Collected data
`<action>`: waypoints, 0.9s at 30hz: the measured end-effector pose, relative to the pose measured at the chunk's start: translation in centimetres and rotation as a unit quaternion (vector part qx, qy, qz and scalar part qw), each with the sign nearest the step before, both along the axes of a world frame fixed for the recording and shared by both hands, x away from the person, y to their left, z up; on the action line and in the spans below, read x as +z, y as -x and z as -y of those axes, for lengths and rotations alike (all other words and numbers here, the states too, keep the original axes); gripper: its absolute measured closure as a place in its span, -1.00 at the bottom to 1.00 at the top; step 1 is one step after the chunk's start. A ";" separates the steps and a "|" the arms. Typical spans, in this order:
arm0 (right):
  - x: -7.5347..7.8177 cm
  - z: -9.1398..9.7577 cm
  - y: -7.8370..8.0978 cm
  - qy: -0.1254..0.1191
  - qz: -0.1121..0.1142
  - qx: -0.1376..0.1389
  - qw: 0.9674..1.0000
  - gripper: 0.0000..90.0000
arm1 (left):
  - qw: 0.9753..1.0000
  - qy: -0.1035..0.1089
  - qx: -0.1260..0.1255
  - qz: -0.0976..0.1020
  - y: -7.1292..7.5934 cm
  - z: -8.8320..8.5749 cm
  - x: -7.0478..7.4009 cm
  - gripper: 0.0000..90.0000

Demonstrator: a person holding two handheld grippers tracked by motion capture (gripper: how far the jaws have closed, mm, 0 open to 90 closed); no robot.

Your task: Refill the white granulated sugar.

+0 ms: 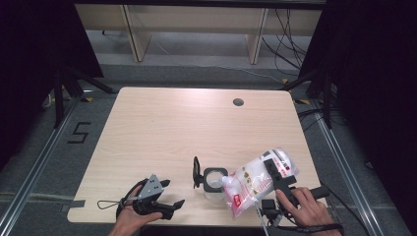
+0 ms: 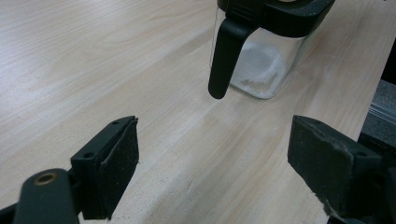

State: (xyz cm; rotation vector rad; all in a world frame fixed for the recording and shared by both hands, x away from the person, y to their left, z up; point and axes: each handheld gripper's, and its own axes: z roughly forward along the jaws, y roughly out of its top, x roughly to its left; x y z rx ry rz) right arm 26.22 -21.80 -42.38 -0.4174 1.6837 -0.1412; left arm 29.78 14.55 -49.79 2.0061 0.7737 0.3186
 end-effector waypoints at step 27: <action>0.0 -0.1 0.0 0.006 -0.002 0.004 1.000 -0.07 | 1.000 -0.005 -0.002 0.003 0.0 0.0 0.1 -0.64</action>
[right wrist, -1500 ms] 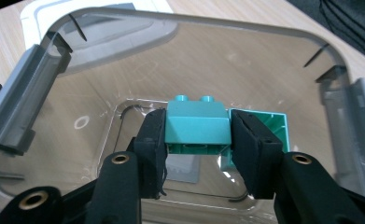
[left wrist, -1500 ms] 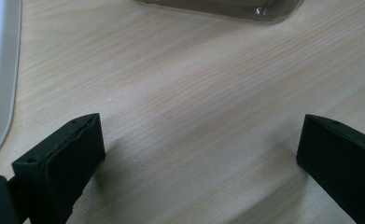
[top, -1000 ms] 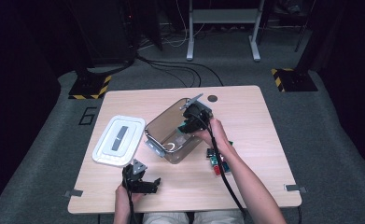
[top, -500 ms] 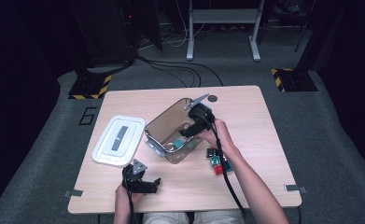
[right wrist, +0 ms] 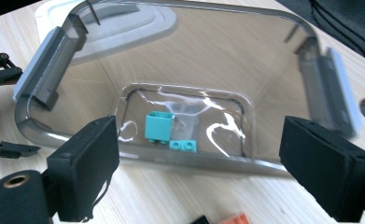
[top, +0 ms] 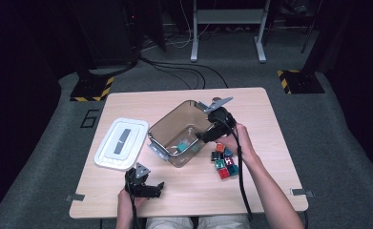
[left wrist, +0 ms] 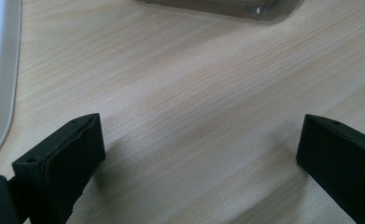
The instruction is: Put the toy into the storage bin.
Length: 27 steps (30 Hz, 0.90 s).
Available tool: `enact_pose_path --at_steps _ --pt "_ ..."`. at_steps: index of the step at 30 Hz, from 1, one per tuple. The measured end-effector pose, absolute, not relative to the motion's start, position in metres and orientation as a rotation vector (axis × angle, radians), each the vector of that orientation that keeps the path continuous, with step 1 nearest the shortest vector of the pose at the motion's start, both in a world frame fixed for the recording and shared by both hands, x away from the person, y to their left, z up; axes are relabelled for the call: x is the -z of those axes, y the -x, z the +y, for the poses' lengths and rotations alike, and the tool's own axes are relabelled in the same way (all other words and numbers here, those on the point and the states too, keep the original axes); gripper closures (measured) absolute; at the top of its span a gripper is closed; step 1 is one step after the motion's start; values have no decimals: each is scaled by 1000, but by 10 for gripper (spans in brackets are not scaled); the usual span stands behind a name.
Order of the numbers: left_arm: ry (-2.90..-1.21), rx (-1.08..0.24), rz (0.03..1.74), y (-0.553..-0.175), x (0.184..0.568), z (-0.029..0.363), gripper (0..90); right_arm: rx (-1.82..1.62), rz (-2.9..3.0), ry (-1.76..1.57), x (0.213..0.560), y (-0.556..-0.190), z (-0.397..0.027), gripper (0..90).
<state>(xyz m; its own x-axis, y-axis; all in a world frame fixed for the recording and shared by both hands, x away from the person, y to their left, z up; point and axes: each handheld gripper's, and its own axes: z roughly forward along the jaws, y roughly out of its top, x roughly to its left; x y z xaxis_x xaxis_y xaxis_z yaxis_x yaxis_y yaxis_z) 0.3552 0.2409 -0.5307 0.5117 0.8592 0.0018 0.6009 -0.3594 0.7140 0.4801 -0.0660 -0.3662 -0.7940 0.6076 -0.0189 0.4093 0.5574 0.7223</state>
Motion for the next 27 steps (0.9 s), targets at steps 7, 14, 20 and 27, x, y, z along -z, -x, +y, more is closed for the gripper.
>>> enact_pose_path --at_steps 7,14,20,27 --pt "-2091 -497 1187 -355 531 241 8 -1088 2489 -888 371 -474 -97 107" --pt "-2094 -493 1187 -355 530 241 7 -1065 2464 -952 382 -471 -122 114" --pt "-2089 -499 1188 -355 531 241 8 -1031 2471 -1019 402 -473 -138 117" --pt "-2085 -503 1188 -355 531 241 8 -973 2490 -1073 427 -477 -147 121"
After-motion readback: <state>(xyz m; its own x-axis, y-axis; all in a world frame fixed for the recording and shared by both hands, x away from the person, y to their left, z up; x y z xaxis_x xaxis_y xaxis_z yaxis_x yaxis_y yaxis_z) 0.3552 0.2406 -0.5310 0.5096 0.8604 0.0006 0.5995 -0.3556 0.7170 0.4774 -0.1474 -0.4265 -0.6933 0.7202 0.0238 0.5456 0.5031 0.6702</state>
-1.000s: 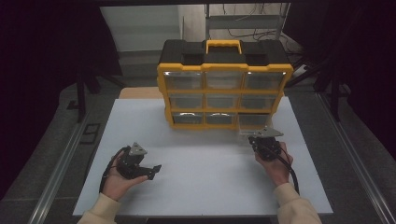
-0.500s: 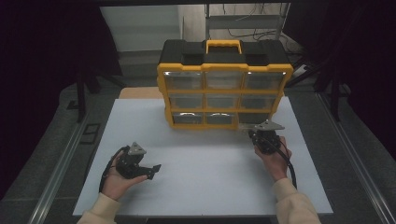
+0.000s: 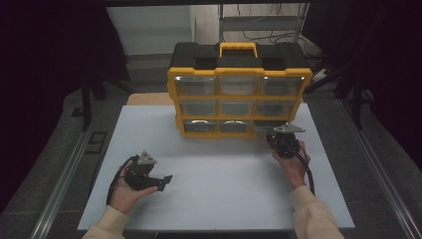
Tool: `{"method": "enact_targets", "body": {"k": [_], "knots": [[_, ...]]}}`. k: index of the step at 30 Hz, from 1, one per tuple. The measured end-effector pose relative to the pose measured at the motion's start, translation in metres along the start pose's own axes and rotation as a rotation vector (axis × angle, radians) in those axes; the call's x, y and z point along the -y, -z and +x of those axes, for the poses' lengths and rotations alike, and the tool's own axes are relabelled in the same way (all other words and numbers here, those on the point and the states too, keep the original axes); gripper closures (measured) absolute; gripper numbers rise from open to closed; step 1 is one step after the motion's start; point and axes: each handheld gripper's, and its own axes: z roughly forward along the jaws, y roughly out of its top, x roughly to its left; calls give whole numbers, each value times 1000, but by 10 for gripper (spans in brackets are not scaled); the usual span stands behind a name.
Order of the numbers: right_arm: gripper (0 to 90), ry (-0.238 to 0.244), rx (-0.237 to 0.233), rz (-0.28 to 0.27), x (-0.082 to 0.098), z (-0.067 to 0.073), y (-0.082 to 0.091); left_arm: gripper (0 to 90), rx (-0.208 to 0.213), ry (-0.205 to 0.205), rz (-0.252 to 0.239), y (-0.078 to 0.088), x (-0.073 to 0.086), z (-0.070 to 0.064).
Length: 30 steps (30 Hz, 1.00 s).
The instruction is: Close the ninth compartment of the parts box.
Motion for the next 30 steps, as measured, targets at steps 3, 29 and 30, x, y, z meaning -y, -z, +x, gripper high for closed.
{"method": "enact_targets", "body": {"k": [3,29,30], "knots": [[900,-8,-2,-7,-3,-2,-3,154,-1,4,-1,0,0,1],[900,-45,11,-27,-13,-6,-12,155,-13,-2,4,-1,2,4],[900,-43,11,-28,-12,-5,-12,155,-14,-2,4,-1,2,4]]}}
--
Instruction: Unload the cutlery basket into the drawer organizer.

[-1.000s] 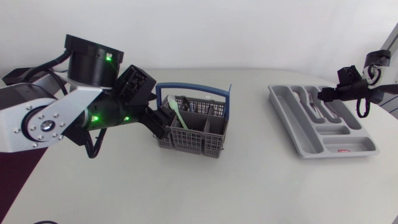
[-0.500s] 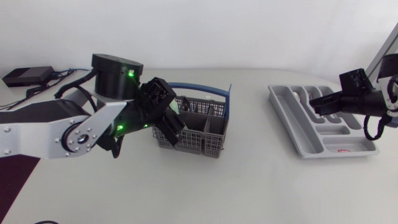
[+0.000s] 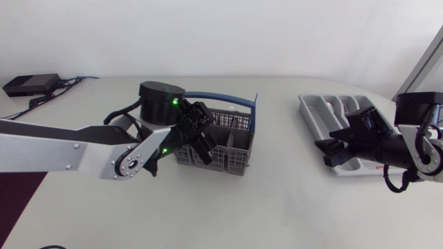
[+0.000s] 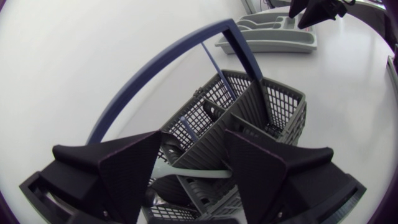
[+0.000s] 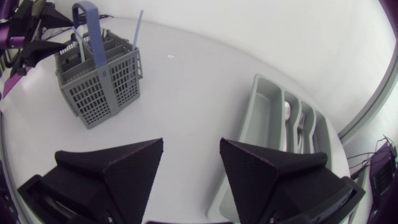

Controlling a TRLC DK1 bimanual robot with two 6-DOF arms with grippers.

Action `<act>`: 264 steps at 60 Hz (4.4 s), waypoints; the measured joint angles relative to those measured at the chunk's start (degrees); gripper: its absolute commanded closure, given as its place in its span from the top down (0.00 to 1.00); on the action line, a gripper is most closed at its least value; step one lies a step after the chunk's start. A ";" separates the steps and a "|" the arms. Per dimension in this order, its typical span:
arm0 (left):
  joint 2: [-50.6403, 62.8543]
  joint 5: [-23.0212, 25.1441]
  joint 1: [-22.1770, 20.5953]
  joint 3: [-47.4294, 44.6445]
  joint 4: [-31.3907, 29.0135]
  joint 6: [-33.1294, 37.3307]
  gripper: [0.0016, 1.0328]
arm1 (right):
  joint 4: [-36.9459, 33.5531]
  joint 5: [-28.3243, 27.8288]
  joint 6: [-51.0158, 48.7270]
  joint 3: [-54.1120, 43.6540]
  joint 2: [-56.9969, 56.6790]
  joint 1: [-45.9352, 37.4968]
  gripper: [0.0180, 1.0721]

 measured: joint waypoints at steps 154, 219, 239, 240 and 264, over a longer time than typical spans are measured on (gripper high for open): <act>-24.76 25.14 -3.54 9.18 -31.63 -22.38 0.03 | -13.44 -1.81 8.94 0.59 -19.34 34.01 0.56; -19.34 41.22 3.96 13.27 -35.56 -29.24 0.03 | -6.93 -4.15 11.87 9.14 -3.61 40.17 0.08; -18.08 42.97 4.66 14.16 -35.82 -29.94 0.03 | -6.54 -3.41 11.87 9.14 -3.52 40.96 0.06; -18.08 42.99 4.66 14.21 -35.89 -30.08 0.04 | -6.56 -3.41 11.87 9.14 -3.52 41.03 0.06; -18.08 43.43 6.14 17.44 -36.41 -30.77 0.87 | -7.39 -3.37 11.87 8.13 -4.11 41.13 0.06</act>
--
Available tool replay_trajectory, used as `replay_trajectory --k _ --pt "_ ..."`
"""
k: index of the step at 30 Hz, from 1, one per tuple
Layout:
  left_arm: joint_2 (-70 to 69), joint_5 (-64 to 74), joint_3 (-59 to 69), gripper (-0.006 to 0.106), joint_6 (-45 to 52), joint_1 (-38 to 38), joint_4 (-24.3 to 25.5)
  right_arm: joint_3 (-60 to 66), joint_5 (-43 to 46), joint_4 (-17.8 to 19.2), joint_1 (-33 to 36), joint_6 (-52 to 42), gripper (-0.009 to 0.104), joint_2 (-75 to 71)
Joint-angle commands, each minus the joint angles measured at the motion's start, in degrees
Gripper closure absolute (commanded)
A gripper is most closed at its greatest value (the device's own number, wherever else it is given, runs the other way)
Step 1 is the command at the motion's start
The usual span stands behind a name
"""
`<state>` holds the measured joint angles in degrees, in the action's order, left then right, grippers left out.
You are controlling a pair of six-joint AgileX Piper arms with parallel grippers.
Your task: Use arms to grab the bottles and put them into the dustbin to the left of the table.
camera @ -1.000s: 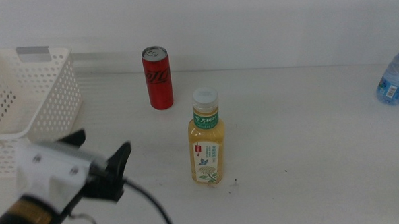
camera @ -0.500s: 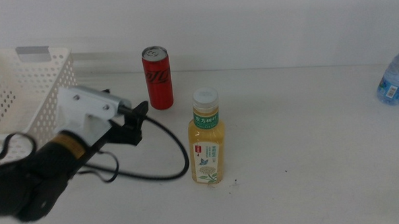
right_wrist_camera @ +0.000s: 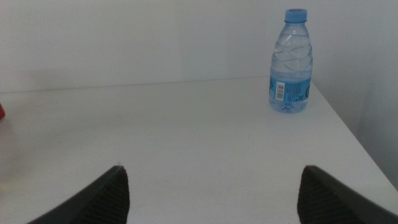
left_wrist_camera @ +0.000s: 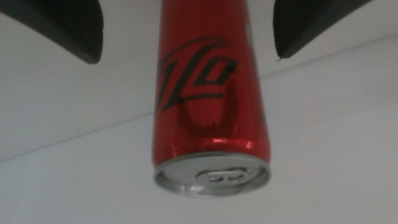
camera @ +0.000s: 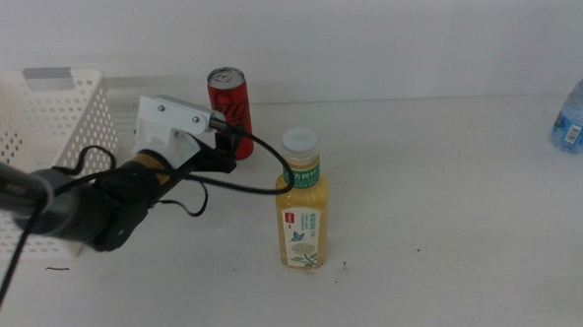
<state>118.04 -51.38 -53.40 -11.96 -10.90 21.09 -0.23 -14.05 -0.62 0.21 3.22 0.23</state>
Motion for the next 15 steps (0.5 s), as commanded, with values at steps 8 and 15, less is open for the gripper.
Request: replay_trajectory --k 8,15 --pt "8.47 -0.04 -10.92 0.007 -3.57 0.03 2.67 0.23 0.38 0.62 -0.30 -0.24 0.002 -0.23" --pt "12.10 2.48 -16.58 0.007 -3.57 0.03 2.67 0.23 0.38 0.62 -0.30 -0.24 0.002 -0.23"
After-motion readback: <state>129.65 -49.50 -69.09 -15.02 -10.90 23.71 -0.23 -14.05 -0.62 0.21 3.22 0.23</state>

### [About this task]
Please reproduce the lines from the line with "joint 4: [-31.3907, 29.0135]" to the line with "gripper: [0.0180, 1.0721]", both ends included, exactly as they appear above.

### [Output of the task]
  joint 4: [-31.3907, 29.0135]
  joint 6: [-33.1294, 37.3307]
  gripper: [0.0016, 1.0328]
arm1 (right):
  joint 4: [-36.9459, 33.5531]
  joint 5: [-28.3243, 27.8288]
  joint 6: [-51.0158, 48.7270]
  joint 3: [-54.1120, 43.6540]
  joint 2: [-56.9969, 56.6790]
  joint 1: [-45.9352, 37.4968]
  gripper: [0.0180, 1.0721]

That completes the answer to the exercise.